## Task description
For every record below, repeat the text exactly and pass over any image.

*** Opening of Provided entries ***

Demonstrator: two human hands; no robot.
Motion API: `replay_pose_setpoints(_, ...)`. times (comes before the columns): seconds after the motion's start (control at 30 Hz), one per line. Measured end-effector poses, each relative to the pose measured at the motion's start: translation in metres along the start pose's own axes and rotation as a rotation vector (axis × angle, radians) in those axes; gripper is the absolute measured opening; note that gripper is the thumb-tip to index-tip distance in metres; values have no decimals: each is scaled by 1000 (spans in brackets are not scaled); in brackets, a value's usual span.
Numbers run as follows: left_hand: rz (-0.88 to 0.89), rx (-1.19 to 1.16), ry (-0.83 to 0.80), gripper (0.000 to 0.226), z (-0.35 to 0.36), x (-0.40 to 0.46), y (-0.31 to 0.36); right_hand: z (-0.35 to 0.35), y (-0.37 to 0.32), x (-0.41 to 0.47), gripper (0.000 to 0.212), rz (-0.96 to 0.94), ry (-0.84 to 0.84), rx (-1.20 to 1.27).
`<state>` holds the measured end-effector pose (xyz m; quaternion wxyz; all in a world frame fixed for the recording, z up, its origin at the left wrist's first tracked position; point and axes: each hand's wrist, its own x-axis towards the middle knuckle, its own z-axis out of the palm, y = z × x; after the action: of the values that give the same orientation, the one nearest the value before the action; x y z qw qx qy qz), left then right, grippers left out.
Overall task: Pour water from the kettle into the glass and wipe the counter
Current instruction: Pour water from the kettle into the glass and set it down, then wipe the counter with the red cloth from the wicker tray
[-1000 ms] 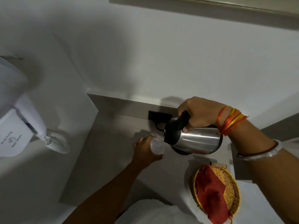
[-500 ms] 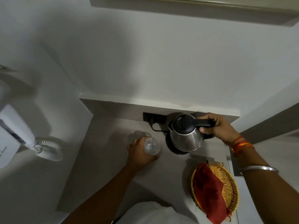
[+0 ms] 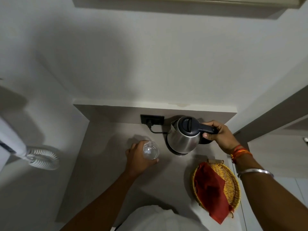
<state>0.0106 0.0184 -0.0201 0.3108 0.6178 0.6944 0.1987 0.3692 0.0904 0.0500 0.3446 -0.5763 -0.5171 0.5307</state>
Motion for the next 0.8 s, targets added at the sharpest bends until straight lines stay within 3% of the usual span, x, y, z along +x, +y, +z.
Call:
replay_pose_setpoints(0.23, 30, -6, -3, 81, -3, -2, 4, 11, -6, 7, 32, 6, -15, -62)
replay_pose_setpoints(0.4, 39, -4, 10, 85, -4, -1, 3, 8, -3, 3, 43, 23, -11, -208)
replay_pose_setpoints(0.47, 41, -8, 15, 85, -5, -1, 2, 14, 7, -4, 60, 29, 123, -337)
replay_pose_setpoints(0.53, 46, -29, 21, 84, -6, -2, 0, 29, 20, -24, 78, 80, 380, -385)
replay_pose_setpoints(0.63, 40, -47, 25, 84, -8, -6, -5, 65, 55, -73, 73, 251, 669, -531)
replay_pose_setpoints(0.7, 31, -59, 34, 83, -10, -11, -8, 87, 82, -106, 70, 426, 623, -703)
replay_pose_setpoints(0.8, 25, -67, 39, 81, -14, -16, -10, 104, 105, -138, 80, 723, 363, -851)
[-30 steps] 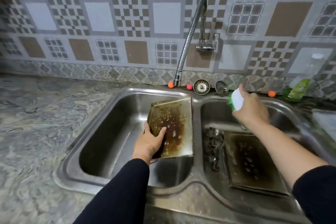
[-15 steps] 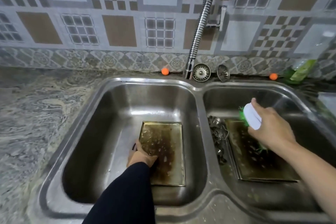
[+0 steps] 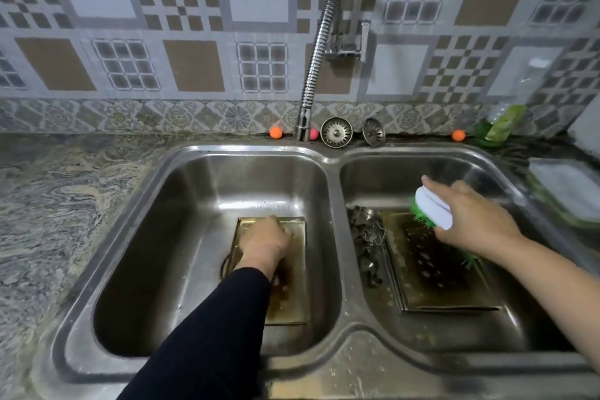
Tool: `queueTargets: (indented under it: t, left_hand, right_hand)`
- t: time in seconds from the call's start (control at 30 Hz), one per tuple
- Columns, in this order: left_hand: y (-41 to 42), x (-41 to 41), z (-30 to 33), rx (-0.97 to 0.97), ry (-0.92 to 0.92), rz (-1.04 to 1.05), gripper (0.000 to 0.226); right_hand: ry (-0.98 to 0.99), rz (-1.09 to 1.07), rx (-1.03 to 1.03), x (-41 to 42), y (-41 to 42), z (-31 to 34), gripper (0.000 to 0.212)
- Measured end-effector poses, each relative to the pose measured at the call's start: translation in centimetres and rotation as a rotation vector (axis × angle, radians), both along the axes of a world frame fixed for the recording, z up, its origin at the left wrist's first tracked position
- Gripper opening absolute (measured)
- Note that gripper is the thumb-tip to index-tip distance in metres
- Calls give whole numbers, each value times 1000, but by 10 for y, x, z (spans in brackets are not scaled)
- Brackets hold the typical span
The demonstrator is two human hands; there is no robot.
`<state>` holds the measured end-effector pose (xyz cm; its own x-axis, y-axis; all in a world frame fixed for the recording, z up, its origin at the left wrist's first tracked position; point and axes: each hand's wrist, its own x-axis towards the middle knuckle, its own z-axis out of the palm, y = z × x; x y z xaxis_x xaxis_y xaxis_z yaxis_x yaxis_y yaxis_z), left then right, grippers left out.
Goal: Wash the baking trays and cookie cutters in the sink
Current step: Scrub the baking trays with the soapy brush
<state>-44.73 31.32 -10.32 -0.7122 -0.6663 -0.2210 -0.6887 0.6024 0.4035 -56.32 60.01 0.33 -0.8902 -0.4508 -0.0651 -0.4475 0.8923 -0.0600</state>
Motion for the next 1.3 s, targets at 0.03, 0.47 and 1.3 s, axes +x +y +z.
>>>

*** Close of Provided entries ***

## Written solution
Demonstrator: two human hands; no robot.
Motion API: `replay_pose_setpoints(_, ...)`. times (comes before the columns): seconds after the motion's start (control at 30 Hz), one per line. Measured end-effector poses, each relative to the pose measured at the motion's start: translation in metres along the start pose's own axes and rotation as a rotation vector (axis × angle, radians) in those axes; gripper is the absolute measured opening; note that gripper is the thumb-tip to index-tip distance in metres; values have no decimals: each is scaled by 1000 (spans in brackets are not scaled); in brackets, a value's usual span.
Numbers run as follows: left_hand: rz (-0.88 to 0.89), rx (-1.19 to 1.16), ry (-0.83 to 0.80), gripper (0.000 to 0.226), z (-0.35 to 0.36), x (-0.40 to 0.46), y (-0.31 to 0.36); right_hand: z (-0.35 to 0.35), y (-0.37 to 0.32), x (-0.41 to 0.47), gripper (0.000 to 0.212), rz (-0.96 to 0.94), ry (-0.84 to 0.84), rx (-1.20 to 1.27).
`<state>` holds the measured end-effector pose (xyz m; quaternion wxyz; all in a world frame fixed for the recording, z up, its origin at the left wrist's first tracked position; point and axes: each hand's wrist, its own x-axis towards the middle knuckle, its own z-axis out of the palm, y = z × x; after the action: of the values that give the same orientation, the one nearest the value before the action; x y z qw qx qy qz), left then right, grippers left out.
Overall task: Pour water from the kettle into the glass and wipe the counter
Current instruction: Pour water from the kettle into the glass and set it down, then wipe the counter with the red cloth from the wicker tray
[-1000 ms] 
[-500 ms] 
[+0 ms] 
<state>0.0106 0.0184 -0.0201 0.3108 0.6178 0.6944 0.1987 0.3692 0.0904 0.0500 0.3446 -0.5763 -0.5171 0.5307</state>
Motion for the next 0.8 s, targets added at the sharpest bends until straight lines stay within 3% of the usual span, x, y, z along +x, +y, +z.
Call:
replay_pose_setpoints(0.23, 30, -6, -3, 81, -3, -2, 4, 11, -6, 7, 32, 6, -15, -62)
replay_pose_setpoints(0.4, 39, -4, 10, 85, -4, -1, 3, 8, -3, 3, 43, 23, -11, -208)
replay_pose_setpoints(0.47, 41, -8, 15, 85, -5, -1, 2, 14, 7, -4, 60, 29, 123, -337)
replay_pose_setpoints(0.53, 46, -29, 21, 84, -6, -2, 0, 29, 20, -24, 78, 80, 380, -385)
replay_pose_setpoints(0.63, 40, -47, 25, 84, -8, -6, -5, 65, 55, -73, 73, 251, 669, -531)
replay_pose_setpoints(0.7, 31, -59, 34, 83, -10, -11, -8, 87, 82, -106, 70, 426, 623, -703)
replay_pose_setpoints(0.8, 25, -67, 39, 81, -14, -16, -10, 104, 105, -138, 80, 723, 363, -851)
[-30 steps] 
[-15 steps] 
[+0 steps] 
Tool: `queueTargets: (indented under it: t, left_hand, right_hand)`
- t: time in seconds from the call's start (control at 30 Hz), one per tuple
- Columns, in this order: left_hand: y (-41 to 42), x (-41 to 41), z (-30 to 33), rx (-0.97 to 0.97), ry (-0.92 to 0.92), rz (-1.04 to 1.05), gripper (0.000 to 0.226); right_hand: ry (-0.98 to 0.99), rz (-1.09 to 1.07), rx (-1.03 to 1.03), x (-41 to 42), y (-41 to 42), z (-31 to 34), gripper (0.000 to 0.212)
- Measured end-effector poses, each relative to the pose measured at the call's start: translation in centimetres and rotation as a rotation vector (axis × angle, radians), both along the axes of a world frame fixed for the recording, z up, its origin at the left wrist's first tracked position
- Gripper opening absolute (measured)
- Note that gripper is the thumb-tip to index-tip distance in metres
- Calls give whole numbers, each value times 1000, but by 10 for y, x, z (spans in brackets are not scaled)
- Brackets hold the typical span
The demonstrator is two human hands; there is no robot.
`<state>` holds the measured end-effector pose (xyz cm; its own x-axis, y-axis; all in a world frame fixed for the recording, z up, its origin at the left wrist's first tracked position; point and axes: each hand's wrist, its own x-axis towards the middle knuckle, its own z-axis out of the palm, y = z × x; x y z xaxis_x xaxis_y xaxis_z yaxis_x yaxis_y yaxis_z), left then right, grippers left out.
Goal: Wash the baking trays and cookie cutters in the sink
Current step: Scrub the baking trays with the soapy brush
<state>-44.73 31.32 -10.32 -0.7122 -0.6663 -0.2210 -0.6887 0.6024 0.4035 -56.32 60.01 0.33 -0.8902 -0.4508 -0.0651 -0.4475 0.8923 -0.0600</state>
Motion for the next 1.3 s, targets at 0.03, 0.47 and 1.3 s, axes +x +y +z.
>>>

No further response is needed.